Kia rides new wave of global attention with designer Schreyer at the helmPOSTED BY Nigel Andretti ON 22 September 2016
Schreyer’s tenure has seen the Korean car maker’s global sales increase from around 1.1 million cars in 2005, to 3.05 million in 2015.
Schreyer has been the mastermind of Kia’s design revolution over the last decade, a shift which has fundamentally altered the way in which the company’s models are perceived around the world. The German designer, 63, is also known for his work with Hyundai and involvement with the Audi TT.
Having joined Kia Motors in 2006 as Chief Design Officer, Peter Schreyer is now President and Chief Design Officer of Kia Motors Corporation.
The company says Schreyer’s fresh design viewpoint provided the impetus for the transformation of the brand and its image, matching Kia’s increasingly global outlook.
“When I started at Kia, it was important that we established an identity and a consistent feeling across the brand. But the story of how our new vehicles came to life is about so much more than just aesthetics. It involves intricate choices in how complex ideas work together to create something that generates an emotional response,” Schreyer says.
In the following years, this vision has helped Kia establish a clear identity, raise brand awareness, and put into production a series of modern, progressive new car designs.
“For designers, it’s important to not only look at cars, but to be interested in architecture, art, music, industrial design…all sorts of things. They are influencing us and we are influencing them. People now know more about Korea, and about what’s going on there.
“On the one hand you have this ‘heartbeat’ when you go to Seoul, and on the other hand you have the silence, the concentration. Both of these things inspire me and our designers.”
Schreyer’s design philosophy is borne out of this Korean inspiration: ‘the simplicity of the straight line’, which characterizes every one of the designs he has overseen. The growth of a truly global network of designers has led to different interpretations of this approach, with design centers now established in California in the USA, Frankfurt in Germany, and at the company’s Namyang R&D center in Korea.
The 2010 Kia Optima, one of the first Kia models to be designed entirely under the direction of Schreyer, is seen today as the catalyst for the recent design-led transformation of Kia’s product range. As well as offering new technology and greater refinement than its predecessors, the Optima’s design added depth to the Kia model line-up and fundamentally changed the way people saw the Kia brand in markets all around the globe. The newest generation Optima, launched earlier this year, also retains this unique personality.
In addition to the Optima, and every production model since, Schreyer has also directed the creation of a number of design concepts, exploring and pushing the boundaries of Kia’s design capabilities.

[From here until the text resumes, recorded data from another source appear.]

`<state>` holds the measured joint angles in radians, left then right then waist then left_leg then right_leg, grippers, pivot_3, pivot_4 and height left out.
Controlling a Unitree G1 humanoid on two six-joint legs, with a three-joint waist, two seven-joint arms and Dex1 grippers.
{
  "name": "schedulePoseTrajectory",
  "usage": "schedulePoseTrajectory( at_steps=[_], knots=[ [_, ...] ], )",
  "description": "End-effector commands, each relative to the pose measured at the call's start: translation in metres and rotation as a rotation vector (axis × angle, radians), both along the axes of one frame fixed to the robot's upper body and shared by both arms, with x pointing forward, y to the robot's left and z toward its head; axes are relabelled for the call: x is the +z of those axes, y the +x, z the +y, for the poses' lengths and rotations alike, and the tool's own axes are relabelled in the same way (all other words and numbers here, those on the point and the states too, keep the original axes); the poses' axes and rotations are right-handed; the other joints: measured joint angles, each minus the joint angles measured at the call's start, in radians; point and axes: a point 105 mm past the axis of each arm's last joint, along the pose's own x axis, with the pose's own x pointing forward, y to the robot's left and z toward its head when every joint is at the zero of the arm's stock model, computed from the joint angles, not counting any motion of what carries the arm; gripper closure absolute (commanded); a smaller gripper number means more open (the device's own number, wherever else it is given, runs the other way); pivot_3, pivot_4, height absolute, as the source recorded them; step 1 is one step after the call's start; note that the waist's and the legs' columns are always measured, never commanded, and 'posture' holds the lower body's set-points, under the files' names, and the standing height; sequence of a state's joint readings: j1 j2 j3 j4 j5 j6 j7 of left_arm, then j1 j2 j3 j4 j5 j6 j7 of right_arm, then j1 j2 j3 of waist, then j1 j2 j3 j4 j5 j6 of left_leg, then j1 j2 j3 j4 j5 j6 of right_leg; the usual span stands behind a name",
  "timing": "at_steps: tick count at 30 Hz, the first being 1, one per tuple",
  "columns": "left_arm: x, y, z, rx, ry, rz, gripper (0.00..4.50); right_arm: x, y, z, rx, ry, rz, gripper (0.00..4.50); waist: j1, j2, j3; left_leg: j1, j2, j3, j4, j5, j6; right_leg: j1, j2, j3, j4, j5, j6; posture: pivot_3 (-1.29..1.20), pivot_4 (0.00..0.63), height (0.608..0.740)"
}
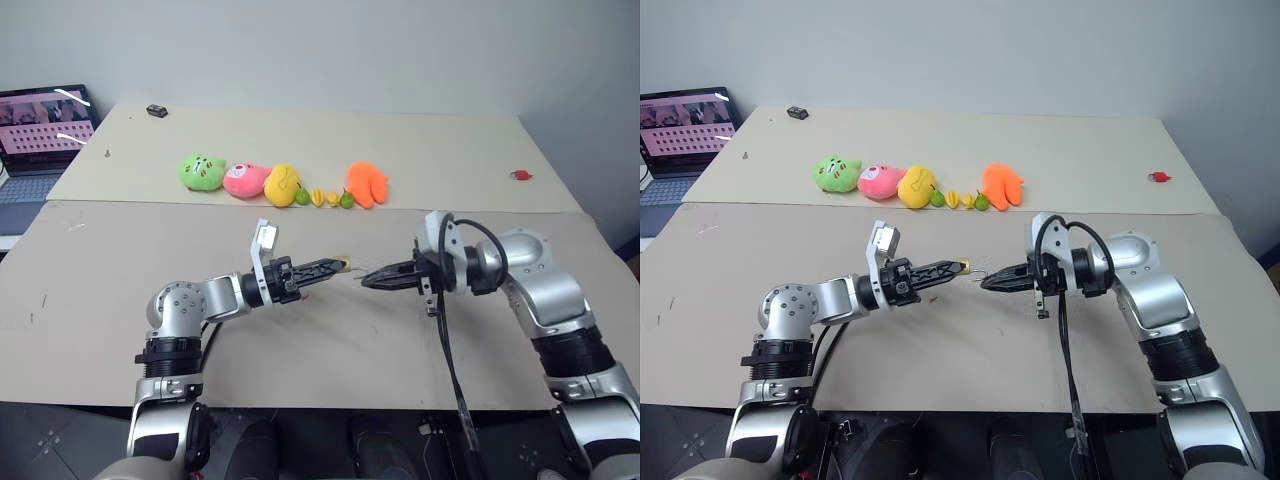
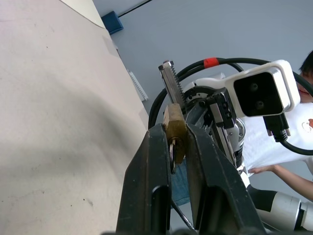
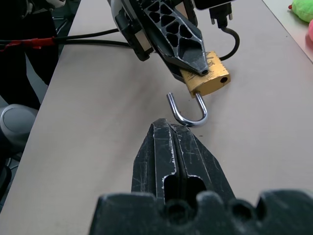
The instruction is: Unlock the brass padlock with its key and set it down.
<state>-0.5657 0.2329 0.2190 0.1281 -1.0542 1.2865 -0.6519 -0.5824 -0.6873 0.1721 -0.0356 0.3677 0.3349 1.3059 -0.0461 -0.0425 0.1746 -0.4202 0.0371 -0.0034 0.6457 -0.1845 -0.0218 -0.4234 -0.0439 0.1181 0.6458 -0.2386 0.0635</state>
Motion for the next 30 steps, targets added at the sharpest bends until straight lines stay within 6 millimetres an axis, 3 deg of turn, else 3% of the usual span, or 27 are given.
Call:
schedulePoseTrajectory(
  at_steps=[1, 4, 7, 10, 14, 16, 22, 25, 30],
  knots=[
    [0.006, -0.008, 0.002, -0.022, 0.014, -0.051, 4.50, 0.012, 0.007, -0.006, -0.026, -0.011, -0.083, 4.45, 0.000, 0.000, 0.000, 0.000, 0.000, 0.000, 0.000, 0.000, 0.000, 0.000, 0.000, 0.000, 0.000, 0.000, 0.000, 0.00, 0.150, 0.717],
    [-0.021, -0.016, 0.013, -0.016, 0.165, -0.044, 4.50, 0.005, 0.011, -0.011, -0.040, -0.056, -0.112, 4.45, -0.004, 0.000, 0.000, 0.000, 0.000, 0.000, 0.000, 0.000, 0.000, 0.000, 0.000, 0.000, 0.000, 0.000, 0.000, 0.00, 0.150, 0.717],
    [-0.050, -0.006, 0.036, 0.087, 0.320, -0.049, 4.50, 0.004, 0.009, -0.009, -0.030, -0.050, -0.113, 4.45, -0.006, 0.000, 0.000, 0.001, 0.000, 0.000, -0.001, 0.000, 0.000, 0.000, 0.000, 0.000, 0.000, 0.000, -0.001, 0.00, 0.150, 0.717],
    [-0.057, 0.008, 0.053, 0.172, 0.362, -0.049, 4.50, 0.003, 0.007, -0.007, -0.022, -0.046, -0.110, 4.45, 0.000, 0.000, 0.000, 0.001, 0.000, 0.000, 0.000, 0.000, 0.000, 0.000, 0.000, 0.000, 0.000, 0.000, 0.000, 0.00, 0.150, 0.717],
    [-0.059, 0.015, 0.054, 0.210, 0.384, -0.088, 4.50, 0.001, 0.008, -0.007, -0.026, -0.049, -0.118, 4.45, 0.001, 0.000, 0.000, 0.001, 0.000, 0.000, 0.000, 0.000, 0.000, 0.000, 0.000, 0.000, 0.000, 0.000, 0.000, 0.00, 0.150, 0.717],
    [-0.060, 0.017, 0.052, 0.222, 0.374, -0.078, 3.49, 0.003, 0.009, -0.007, -0.028, -0.042, -0.121, 4.50, 0.002, 0.000, 0.000, 0.000, 0.000, 0.000, 0.000, 0.000, 0.000, 0.000, 0.000, 0.000, -0.001, 0.000, 0.000, 0.00, 0.150, 0.717],
    [-0.066, 0.022, 0.047, 0.257, 0.427, -0.112, 1.33, 0.004, 0.009, -0.009, -0.045, -0.032, -0.120, 4.50, 0.006, 0.000, 0.000, 0.002, 0.000, 0.000, 0.000, 0.000, 0.000, 0.002, 0.000, 0.000, 0.000, 0.000, 0.000, 0.00, 0.150, 0.717],
    [-0.062, 0.032, 0.047, 0.321, 0.435, -0.150, 1.33, 0.005, 0.012, -0.013, -0.067, -0.022, -0.117, 4.50, 0.005, 0.000, 0.000, 0.004, 0.000, 0.000, 0.000, 0.000, -0.001, 0.004, 0.000, 0.000, 0.000, 0.001, 0.001, 0.00, 0.150, 0.717],
    [-0.058, 0.070, 0.079, 0.642, 0.594, -0.256, 1.33, 0.011, 0.016, -0.016, -0.096, 0.019, -0.095, 4.50, 0.006, 0.000, 0.000, 0.004, 0.000, 0.000, 0.000, 0.000, 0.000, 0.004, 0.000, 0.000, 0.000, 0.001, 0.001, 0.00, 0.150, 0.717]
  ],
)
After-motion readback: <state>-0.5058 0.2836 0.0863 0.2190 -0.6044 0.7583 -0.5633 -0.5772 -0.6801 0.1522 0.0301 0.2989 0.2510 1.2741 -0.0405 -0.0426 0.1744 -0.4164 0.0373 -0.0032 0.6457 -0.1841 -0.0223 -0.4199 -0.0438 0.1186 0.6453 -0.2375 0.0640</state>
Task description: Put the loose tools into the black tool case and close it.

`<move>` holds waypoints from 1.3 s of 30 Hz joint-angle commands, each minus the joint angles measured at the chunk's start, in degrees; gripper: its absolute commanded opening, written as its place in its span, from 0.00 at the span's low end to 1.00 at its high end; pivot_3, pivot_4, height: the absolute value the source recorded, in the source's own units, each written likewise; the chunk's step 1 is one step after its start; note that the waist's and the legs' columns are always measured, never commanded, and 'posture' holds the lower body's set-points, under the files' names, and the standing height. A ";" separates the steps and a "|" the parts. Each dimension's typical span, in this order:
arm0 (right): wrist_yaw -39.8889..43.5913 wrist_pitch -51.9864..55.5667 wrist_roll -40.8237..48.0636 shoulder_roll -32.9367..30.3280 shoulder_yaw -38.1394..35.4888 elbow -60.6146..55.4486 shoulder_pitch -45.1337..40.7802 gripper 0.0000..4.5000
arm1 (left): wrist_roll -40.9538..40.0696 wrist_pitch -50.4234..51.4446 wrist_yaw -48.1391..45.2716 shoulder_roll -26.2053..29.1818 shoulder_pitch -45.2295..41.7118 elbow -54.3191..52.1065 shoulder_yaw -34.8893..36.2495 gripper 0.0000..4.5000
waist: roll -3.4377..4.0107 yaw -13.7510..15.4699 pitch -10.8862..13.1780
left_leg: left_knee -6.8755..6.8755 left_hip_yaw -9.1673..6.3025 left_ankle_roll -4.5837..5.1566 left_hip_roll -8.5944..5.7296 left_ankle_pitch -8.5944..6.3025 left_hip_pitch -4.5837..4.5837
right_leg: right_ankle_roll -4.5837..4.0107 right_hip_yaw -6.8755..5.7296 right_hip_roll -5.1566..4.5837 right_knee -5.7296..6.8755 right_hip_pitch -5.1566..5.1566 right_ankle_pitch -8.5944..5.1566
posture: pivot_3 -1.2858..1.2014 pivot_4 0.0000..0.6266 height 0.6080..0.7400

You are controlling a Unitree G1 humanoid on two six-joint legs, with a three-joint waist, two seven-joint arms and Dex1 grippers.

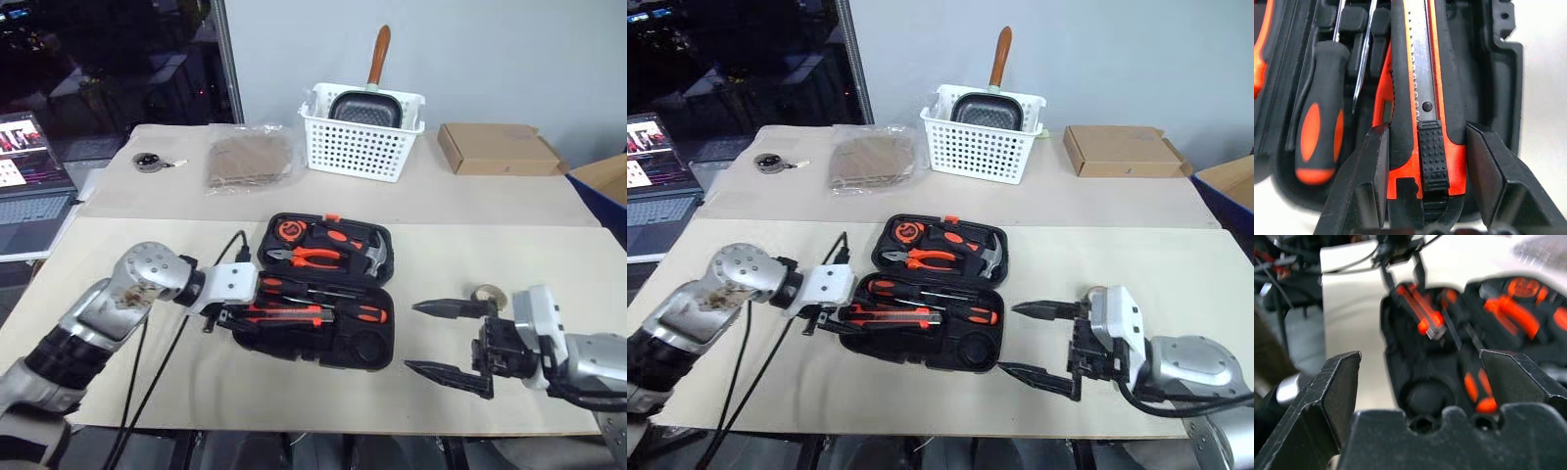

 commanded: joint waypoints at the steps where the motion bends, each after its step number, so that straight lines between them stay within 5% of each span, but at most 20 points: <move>1: 2.23 -2.62 0.03 -1.49 -4.16 -0.21 0.64 1.00 | 1.16 2.00 -1.47 -0.60 -0.33 -3.58 -1.06 0.42 | 0.00 -0.05 0.00 | 0.05 0.00 0.08 0.00 -0.04 -0.01 | 0.01 0.02 0.01 0.00 0.00 0.00 | 0.52 0.24 1.00; 13: 2.55 -3.01 -0.17 -1.61 -4.84 -0.50 2.03 1.00 | 7.18 -0.33 -2.36 -1.29 0.33 -4.94 -2.97 0.42 | 0.00 0.09 0.00 | 0.19 -0.03 0.09 0.00 -0.05 0.24 | 0.04 0.04 0.01 0.18 0.18 -0.02 | 0.52 0.24 1.00; 20: 2.86 -3.40 -0.54 -1.64 -3.79 0.53 0.95 1.00 | 7.74 -0.28 -1.85 -1.01 1.56 -4.11 -1.17 0.99 | 0.03 -0.11 -0.02 | 0.18 -0.01 0.09 0.02 -0.06 0.31 | 0.03 0.08 0.05 0.20 0.20 -0.02 | 0.52 0.24 1.00; 27: 3.49 -3.74 -0.50 -1.79 -3.70 1.35 0.39 1.00 | -8.83 14.01 2.06 -5.00 3.07 -11.26 12.51 0.99 | 0.01 -0.10 -0.01 | 0.22 -0.05 0.09 0.04 -0.06 0.17 | 0.03 0.05 0.01 0.20 0.12 -0.02 | 0.52 0.24 1.00; 32: 3.17 -3.40 -0.55 -1.72 -3.14 1.25 -0.06 1.00 | -17.38 23.53 8.34 -8.87 7.21 -14.59 18.23 0.67 | 0.07 0.08 -0.04 | 0.27 -0.07 0.10 0.03 -0.06 0.24 | 0.05 0.06 -0.03 0.23 0.19 -0.03 | 0.52 0.24 1.00; 39: 2.81 -2.71 0.10 -1.85 -4.23 0.71 0.76 1.00 | -13.57 22.03 19.35 -14.07 19.18 -18.90 15.54 0.11 | 0.03 -0.03 -0.03 | 0.25 -0.08 0.09 0.04 -0.06 0.34 | 0.03 0.11 -0.03 0.29 0.24 -0.01 | 0.52 0.24 1.00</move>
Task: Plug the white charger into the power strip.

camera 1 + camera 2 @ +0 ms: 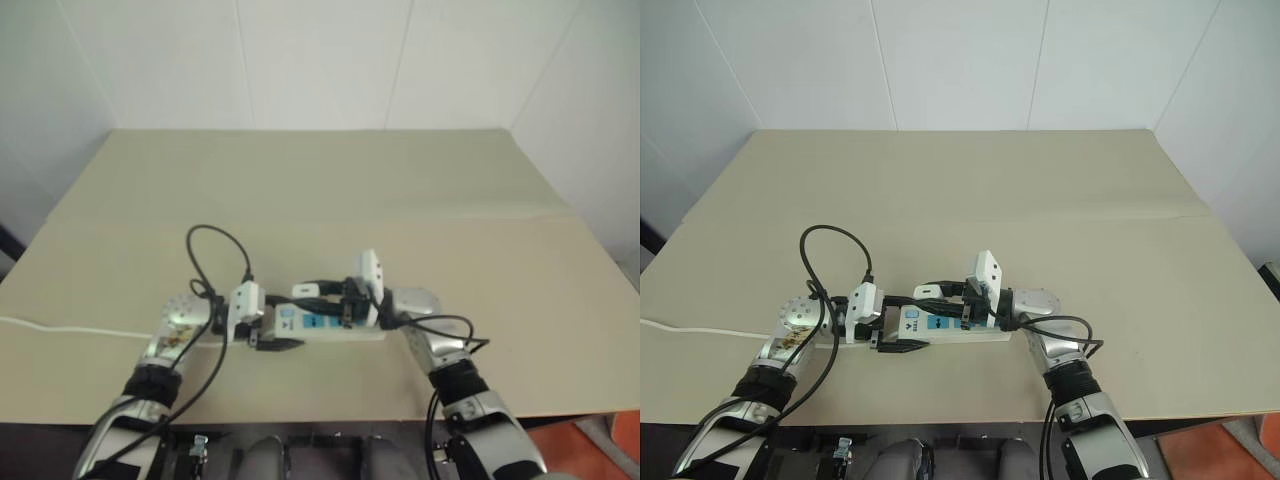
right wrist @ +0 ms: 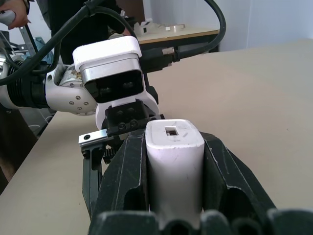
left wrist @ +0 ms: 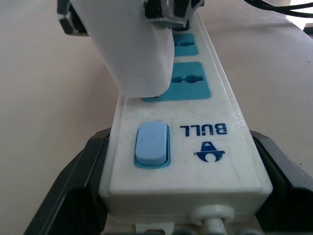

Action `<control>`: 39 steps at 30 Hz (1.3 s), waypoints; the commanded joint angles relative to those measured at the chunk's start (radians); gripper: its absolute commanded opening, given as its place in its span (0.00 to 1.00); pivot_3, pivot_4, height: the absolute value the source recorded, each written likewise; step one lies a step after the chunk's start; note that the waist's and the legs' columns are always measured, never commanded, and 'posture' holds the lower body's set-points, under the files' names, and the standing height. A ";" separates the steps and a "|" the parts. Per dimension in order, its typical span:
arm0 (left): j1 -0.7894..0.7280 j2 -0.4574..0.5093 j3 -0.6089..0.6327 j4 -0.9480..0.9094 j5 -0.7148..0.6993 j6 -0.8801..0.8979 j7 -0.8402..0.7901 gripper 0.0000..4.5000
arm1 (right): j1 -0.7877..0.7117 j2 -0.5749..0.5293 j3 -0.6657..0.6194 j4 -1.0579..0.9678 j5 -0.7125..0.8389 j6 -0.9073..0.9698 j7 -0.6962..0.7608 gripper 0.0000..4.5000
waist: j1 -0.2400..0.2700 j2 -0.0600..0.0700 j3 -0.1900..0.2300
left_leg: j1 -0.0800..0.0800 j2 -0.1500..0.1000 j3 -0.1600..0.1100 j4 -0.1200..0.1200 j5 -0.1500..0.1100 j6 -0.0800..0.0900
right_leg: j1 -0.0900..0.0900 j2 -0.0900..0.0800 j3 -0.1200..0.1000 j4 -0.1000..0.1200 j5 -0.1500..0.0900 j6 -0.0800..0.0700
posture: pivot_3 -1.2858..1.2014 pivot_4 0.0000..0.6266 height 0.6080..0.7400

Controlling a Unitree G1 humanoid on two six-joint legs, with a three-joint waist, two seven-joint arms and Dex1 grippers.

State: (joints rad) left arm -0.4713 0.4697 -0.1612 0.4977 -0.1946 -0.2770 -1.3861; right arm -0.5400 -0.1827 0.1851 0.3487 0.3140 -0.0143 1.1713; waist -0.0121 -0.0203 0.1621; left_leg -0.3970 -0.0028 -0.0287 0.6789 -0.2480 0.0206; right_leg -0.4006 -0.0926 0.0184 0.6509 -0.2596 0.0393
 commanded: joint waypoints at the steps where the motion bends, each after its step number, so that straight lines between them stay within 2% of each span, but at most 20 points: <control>1: 0.026 0.004 -0.033 -0.002 0.021 0.011 -0.012 0.74 | -0.001 -0.027 -0.015 0.008 -0.010 -0.026 0.008 0.24 | 0.000 0.000 0.000 | 0.000 0.000 0.000 0.000 0.000 0.000 | 0.000 0.000 0.000 0.000 0.000 0.000 | 0.52 0.24 1.00; 10: 0.022 0.004 -0.036 0.005 0.021 0.008 -0.011 0.74 | 0.012 -0.068 -0.021 0.036 -0.025 -0.043 0.026 0.24 | 0.002 0.000 0.000 | 0.001 0.000 0.000 0.000 0.000 0.000 | 0.001 0.000 0.000 0.000 0.000 0.000 | 0.52 0.24 1.00; 17: 0.020 0.004 -0.035 0.017 0.023 0.004 0.007 0.74 | 0.030 -0.102 -0.027 0.054 -0.032 -0.058 0.029 0.24 | 0.004 0.000 0.000 | 0.010 0.000 0.000 -0.001 0.000 0.000 | 0.012 0.000 0.000 -0.003 0.000 0.000 | 0.52 0.24 1.00; 39: 0.025 0.019 -0.035 0.014 0.015 0.008 0.020 0.74 | 0.060 -0.186 -0.006 0.110 -0.063 -0.079 0.036 0.24 | 0.013 0.001 -0.001 | 0.012 0.000 0.000 -0.001 0.000 0.000 | 0.013 0.000 0.000 -0.003 0.000 0.000 | 0.52 0.24 1.00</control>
State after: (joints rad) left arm -0.4740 0.4553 -0.1978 0.4959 -0.1949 -0.2781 -1.3559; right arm -0.5168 -0.2836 0.2141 0.3670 0.3071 -0.1078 1.2191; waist 0.0012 -0.0194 0.1613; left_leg -0.3853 -0.0029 -0.0291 0.6775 -0.2482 0.0205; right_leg -0.3872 -0.0931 0.0180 0.6477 -0.2597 0.0395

Concepts such as the 2012 Track’ster, 2014 GT4 Stinger and 2010 Ray have shown an exciting vision of future Kia designs, and have helped establish greater depth and a global outlook to Kia design as a whole.
The stunning, “forward thinking” Kia GT Concept was launched at the Frankfurt Motor Show in 2011 and suggested what a four-door sports sedan from the company could look like.
The GT Concept also happens to be Schreyer’s favorite design of all: “You know when you have more than one kid, you can never say which your favorite is. You love them all. I also do, with all the cars I’ve designed, but there is one that stands out a little bit, I must admit. The GT Concept was a dream project for me and our designers because we got the chance to make a real GT, a car where you can travel in style.”
New launches in new segments over the coming years, and the ongoing rebirth of new model generations, mean that Kia design will continue to be at the heart of the company’s success in future.
“What really excites me is how fast this company is evolving. The brand as you knew it 10 or even five years ago is gone. You can see it in even the smallest detail. You can feel it in the sophisticated textures and materials. And you experience it in ways that are inter-related and connected. As we move forward, it’s important that change is an improvement and not just for the sake of looking different.”